*YOUR INSTRUCTIONS:* Every line of the data must be retyped exactly as it stands.
═════ SOURCE MATERIAL
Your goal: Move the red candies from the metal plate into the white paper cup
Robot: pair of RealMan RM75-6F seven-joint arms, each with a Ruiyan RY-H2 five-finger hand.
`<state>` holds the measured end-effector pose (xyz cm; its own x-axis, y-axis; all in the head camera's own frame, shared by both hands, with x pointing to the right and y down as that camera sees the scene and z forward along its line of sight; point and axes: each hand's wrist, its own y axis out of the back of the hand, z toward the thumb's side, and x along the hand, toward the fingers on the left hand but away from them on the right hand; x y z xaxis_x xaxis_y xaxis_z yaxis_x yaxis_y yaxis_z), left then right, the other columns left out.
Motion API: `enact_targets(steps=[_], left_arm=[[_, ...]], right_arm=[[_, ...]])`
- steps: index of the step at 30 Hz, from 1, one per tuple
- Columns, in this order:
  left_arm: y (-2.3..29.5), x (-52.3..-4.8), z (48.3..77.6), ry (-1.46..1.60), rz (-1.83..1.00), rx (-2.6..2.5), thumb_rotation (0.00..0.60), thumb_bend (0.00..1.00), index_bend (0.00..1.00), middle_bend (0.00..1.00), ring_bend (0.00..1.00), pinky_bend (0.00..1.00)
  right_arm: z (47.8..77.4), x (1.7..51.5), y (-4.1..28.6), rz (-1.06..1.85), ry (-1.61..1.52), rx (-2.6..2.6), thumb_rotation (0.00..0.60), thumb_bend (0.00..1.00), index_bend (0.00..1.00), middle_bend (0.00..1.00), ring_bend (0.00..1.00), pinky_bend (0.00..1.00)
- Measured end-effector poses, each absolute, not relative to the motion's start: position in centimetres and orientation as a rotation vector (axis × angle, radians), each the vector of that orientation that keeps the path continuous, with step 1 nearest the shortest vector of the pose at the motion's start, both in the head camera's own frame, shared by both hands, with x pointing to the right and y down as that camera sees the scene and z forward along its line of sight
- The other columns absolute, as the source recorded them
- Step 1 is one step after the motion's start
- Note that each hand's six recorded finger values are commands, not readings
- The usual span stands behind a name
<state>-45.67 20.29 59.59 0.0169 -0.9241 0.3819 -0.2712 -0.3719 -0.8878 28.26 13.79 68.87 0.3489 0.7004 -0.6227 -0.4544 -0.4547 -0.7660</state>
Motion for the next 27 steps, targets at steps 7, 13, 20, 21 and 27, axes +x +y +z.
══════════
*OUTPUT FOR THIS TASK:*
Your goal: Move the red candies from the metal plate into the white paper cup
Robot: pair of RealMan RM75-6F seven-joint arms, each with a Ruiyan RY-H2 five-finger hand.
`<state>` holds the measured end-effector pose (xyz cm; its own x-axis, y-axis; all in the head camera's own frame, shared by both hands, with x pointing to the right and y down as that camera sees the scene and z forward along its line of sight; point and axes: each hand's wrist, its own y axis out of the back of the hand, z toward the thumb's side, and x along the hand, toward the fingers on the left hand but away from them on the right hand; x y z xaxis_x xaxis_y xaxis_z yaxis_x yaxis_y yaxis_z), left then right, the other columns left out.
Motion API: `enact_targets(steps=[_], left_arm=[[_, ...]], right_arm=[[_, ...]])`
- steps: index of the step at 30 Hz, from 1, one per tuple
- Columns, in this order:
  left_arm: y (-2.3..29.5), x (-52.3..-4.8), z (48.3..77.6), ry (-1.46..1.60), rz (-1.83..1.00), rx (-2.6..2.5), thumb_rotation (0.00..0.60), thumb_bend (0.00..1.00), index_bend (0.00..1.00), middle_bend (0.00..1.00), ring_bend (0.00..1.00), pinky_bend (0.00..1.00)
  right_arm: z (47.8..77.4), x (1.7..51.5), y (-4.1..28.6), rz (-1.06..1.85), ry (-1.61..1.52), rx (-2.6..2.6), thumb_rotation (0.00..0.60), thumb_bend (0.00..1.00), index_bend (0.00..1.00), middle_bend (0.00..1.00), ring_bend (0.00..1.00), pinky_bend (0.00..1.00)
- Measured end-effector poses, each absolute, not relative to the motion's start: position in centimetres and orientation as a rotation vector (axis × angle, radians), each the vector of that orientation that keeps the path continuous, with step 1 nearest the shortest vector of the pose at the motion's start, both in the head camera's own frame, shared by both hands, with x pointing to the right and y down as that camera sees the scene and z forward along its line of sight
- The other columns absolute, as the source recorded them
- Step 1 is one step after the motion's start
- Note that each hand's six recorded finger values are commands, not readings
- The usual span stands behind a name
<state>-45.67 20.29 59.59 0.0169 -0.9241 0.3819 -0.2712 -0.3719 -0.8878 28.26 13.79 68.87 0.3489 0.7004 -0.6227 -0.4544 -0.4547 -0.7660</state>
Motion for the next 27 steps, targets at steps 7, 13, 20, 21 and 27, axes +x +y +z.

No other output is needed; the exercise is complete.